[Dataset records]
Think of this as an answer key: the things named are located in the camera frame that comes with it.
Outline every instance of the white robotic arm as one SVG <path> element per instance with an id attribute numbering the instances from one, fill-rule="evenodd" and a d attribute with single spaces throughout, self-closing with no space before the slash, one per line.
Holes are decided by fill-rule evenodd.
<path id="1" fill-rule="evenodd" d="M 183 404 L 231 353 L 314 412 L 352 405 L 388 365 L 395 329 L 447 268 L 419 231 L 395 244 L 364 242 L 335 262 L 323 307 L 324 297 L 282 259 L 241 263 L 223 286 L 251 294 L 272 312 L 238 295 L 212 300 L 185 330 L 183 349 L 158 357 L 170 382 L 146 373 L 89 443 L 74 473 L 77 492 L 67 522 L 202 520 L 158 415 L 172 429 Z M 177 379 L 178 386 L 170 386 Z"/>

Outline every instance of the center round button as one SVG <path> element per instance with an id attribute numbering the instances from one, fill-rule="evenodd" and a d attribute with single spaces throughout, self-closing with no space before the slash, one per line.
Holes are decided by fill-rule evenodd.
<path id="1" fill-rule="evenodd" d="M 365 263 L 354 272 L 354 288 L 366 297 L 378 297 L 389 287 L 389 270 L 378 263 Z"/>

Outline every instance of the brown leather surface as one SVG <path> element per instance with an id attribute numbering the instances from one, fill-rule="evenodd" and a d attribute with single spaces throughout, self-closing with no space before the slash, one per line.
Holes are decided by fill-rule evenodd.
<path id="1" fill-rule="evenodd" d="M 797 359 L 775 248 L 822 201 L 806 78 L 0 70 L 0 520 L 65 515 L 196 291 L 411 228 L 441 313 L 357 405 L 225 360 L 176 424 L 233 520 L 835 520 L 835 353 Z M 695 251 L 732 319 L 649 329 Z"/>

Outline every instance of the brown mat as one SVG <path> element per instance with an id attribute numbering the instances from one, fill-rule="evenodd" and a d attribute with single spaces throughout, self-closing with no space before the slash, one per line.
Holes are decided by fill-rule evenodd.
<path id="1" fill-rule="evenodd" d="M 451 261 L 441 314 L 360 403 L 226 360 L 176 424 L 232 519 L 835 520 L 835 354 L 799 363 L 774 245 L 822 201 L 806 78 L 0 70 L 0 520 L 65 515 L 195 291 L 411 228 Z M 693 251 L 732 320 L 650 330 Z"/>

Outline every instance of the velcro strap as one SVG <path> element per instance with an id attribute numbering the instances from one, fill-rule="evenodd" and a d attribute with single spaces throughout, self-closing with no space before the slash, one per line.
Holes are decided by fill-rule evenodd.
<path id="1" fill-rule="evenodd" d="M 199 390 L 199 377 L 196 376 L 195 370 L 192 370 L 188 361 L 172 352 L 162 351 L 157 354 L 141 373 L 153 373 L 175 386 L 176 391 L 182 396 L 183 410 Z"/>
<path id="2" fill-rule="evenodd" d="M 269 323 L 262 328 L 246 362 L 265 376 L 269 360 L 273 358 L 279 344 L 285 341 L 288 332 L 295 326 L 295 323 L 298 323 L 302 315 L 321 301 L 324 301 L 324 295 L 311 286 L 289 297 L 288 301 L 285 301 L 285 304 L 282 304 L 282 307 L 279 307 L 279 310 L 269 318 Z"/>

__Task prompt__: Output exactly the lines above, from the one holding "Outline every instance of the brown mat" through the end of the data, including the first and last.

__Result of this task__:
Outline every instance of the brown mat as one SVG <path> element per instance with an id attribute numbering the instances from one, fill-rule="evenodd" and a d attribute with single spaces throughout, self-closing with no space before the slash, one per line.
Holes are decided by fill-rule evenodd.
<path id="1" fill-rule="evenodd" d="M 451 261 L 441 314 L 360 403 L 226 360 L 176 424 L 232 519 L 835 520 L 835 354 L 799 363 L 774 245 L 822 201 L 806 78 L 0 70 L 0 520 L 65 515 L 195 291 L 411 228 Z M 693 251 L 732 320 L 650 330 Z"/>

Outline every instance of the velcro strap as one SVG <path> element per instance with an id attribute numbering the instances from one, fill-rule="evenodd" and a d attribute with single spaces throughout, self-closing with no space before the slash, one per line.
Holes are decided by fill-rule evenodd.
<path id="1" fill-rule="evenodd" d="M 199 390 L 199 377 L 196 376 L 195 370 L 192 370 L 188 361 L 172 352 L 162 351 L 157 354 L 141 373 L 153 373 L 175 386 L 176 391 L 182 396 L 183 410 Z"/>
<path id="2" fill-rule="evenodd" d="M 269 323 L 262 328 L 246 362 L 265 376 L 269 360 L 273 358 L 279 344 L 285 341 L 288 332 L 295 326 L 295 323 L 298 323 L 302 315 L 321 301 L 324 301 L 324 295 L 311 286 L 289 297 L 288 301 L 285 301 L 285 304 L 282 304 L 282 307 L 279 307 L 279 310 L 269 318 Z"/>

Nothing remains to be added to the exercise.